Task description: Give the data again in full, exactly as written below.

★ ★ ★ ★ ★ ★ ★

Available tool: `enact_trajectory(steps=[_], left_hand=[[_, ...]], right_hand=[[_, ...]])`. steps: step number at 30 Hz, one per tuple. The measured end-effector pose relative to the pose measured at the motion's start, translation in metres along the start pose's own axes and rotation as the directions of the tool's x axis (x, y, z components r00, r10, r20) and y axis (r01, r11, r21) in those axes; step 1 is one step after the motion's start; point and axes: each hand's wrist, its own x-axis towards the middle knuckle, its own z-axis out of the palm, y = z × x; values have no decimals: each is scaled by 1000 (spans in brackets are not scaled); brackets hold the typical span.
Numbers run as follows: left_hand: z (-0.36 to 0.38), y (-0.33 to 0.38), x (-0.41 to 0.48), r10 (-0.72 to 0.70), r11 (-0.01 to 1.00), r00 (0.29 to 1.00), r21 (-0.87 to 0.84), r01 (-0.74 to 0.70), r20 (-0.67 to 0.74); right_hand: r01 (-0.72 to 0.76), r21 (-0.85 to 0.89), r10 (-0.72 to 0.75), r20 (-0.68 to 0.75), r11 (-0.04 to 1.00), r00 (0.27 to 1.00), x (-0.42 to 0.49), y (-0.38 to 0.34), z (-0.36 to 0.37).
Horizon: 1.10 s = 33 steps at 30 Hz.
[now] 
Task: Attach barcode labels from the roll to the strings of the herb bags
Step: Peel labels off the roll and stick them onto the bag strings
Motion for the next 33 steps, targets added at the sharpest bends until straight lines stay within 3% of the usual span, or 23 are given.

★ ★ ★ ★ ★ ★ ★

Exercise solution:
Available tool: `enact_trajectory(steps=[_], left_hand=[[_, ...]], right_hand=[[_, ...]])`. steps: step number at 30 Hz, one per tuple. The measured end-effector pose relative to the pose measured at the motion's start, translation in metres along the start pose's own axes and rotation as the directions of the tool's x axis (x, y, z components r00, r10, r20) and y axis (r01, r11, r21) in those axes; step 1 is one step after the motion's start; point and axes: each hand's wrist, its own x-axis towards the middle knuckle, its own z-axis out of the palm, y = z × x; values have no decimals: each is scaled by 1000 (spans in brackets are not scaled); brackets hold the typical span.
Numbers run as follows: left_hand: z (-0.36 to 0.38), y (-0.33 to 0.38), x (-0.41 to 0.48), r10 (-0.72 to 0.70), r11 (-0.01 to 1.00), r00 (0.29 to 1.00), r21 (-0.87 to 0.84), r01 (-0.74 to 0.70), r20 (-0.67 to 0.74); right_hand: r01 (-0.72 to 0.76), r21 (-0.85 to 0.89), r10 (-0.72 to 0.75), r20 (-0.68 to 0.75), r11 (-0.04 to 1.00), r00 (0.27 to 1.00), x (-0.42 to 0.49), y (-0.38 to 0.34), z (-0.36 to 0.37).
Horizon: 1.10 s = 33 steps at 30 Hz.
[now] 
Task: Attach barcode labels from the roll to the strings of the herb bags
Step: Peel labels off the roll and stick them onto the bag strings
Motion for the next 33 steps, targets added at the sharpest bends until straight lines stay within 3% of the usual span, or 23 are given.

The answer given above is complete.